В сущности, возвращаясь с Венечкой в ту же квартиру, из которой выскочила пять минут назад, я возвратилась в иную реальность. Нет у Виктора никакой любимой женщины. Я его единственная женщина, если, конечно, опять не попадаю во власть очередной иллюзии. Венечка – любовь всей его жизни. И никакой особой драмы у них в отношениях, видимо, нет, я всё придумала. Виктор всего лишь желает чаще видеться, а у Венечки клиника, аспирантура, благотворительные дела, вот супруг и жалуется на недостаток внимания. И это не явочная квартира, а настоящее семейное гнездо. Не пахнет женщиной? Так неоткуда взяться подобному запаху. Я, разве только, изредка чуть-чуть подванивала. Разумеется, и речи быть не может о том, чтобы присвоить хоть что-то, принадлежащее ненаглядному мальчику. Я сейчас готова развернуться и уйти на все четыре стороны, не оглядываясь. Не ври себе Ната, не готова. Наоборот, с места двинуться сил не хватит. Хочется только раскрыть глаза пошире и впитывать, впитывать. Как они смотрят друг на друга, что говорят, о чём умалчивают, понимая без слов. Я попала в грёзу наяву, прямиком на страницы романа, который всю жизнь до этой минуты сочиняла мысленно. И, словно подтверждая – сказка ожила – солнце брызнуло в окно, ослепительное и горячее. Всё как тогда, в самые счастливые, самые драгоценные минуты детства.

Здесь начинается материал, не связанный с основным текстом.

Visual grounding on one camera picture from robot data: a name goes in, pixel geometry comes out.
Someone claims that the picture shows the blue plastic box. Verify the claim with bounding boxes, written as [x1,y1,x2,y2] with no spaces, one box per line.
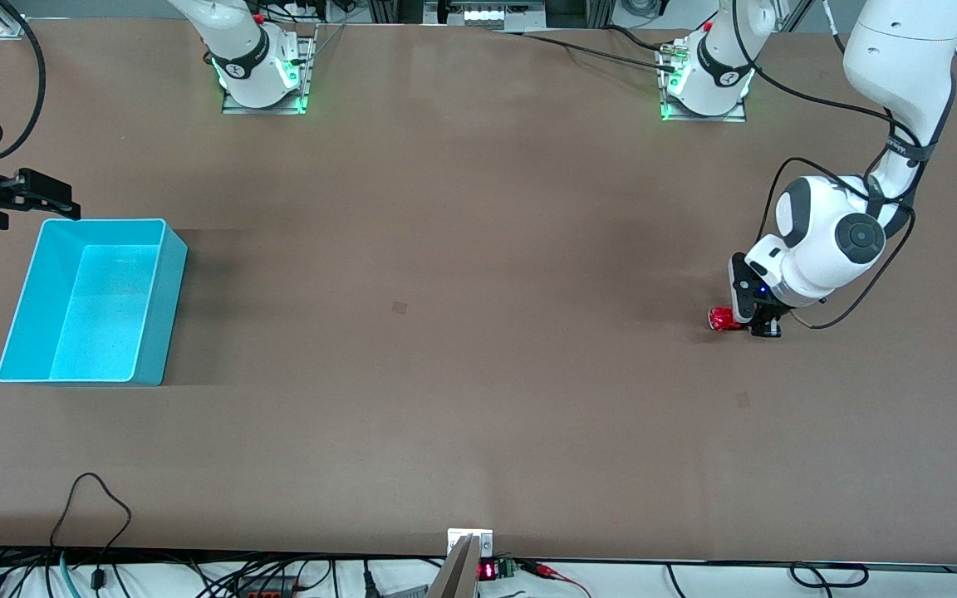
[0,218,189,388]

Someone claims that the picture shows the lit white equipment panel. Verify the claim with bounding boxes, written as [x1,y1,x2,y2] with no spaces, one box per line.
[424,0,548,33]

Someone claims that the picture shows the black orange power strip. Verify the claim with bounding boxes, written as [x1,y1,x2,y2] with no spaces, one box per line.
[233,573,297,598]

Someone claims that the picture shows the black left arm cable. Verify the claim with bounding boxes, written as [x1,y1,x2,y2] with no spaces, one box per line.
[729,0,919,331]

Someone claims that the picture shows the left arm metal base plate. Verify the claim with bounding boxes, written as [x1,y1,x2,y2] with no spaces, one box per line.
[658,42,748,124]

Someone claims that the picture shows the black coiled cable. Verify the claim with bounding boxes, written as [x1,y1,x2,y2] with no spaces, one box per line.
[665,562,871,598]

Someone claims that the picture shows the short black table cable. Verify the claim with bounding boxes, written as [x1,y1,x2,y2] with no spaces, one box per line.
[606,25,664,52]

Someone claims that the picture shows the long black table cable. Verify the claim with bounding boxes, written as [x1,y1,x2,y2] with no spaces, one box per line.
[491,30,679,72]

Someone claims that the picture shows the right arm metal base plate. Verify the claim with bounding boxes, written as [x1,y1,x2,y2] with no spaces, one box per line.
[221,25,318,115]

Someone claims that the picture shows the red clip wires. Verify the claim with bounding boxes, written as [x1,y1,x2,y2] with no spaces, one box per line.
[516,560,593,598]

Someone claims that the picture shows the thin black looped cable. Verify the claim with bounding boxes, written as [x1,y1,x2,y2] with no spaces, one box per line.
[50,473,133,586]

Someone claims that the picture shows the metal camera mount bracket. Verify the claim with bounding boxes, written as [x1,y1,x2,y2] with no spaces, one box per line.
[427,528,495,598]

– Отстань ты от неё со своим кофе! Ей успокоиться нужно. Посиди, Натуля, пять минут, я тебе приготовлю попить кое-что полезное. Сейчас.

Я осталась с Виктором на кухне, а Венечка вышел.

– Пошёл колдовать? – Окликнул его Виктор. Ответа не последовало.

– Лис у нас знатный травник, настоящий шаман. Жалуется, вся квартира кофе провоняла; ты пойди, понюхай, что на той половине делается.

– Это где?

Он махнул рукой:

– В том конце у нас вторая кухня, мы на ней почти не готовим, Лис там над своими травками колдует. У него там целая лаборатория, аптекарский огород.

– Можно пойти посмотреть?

– Да, конечно, пойдём.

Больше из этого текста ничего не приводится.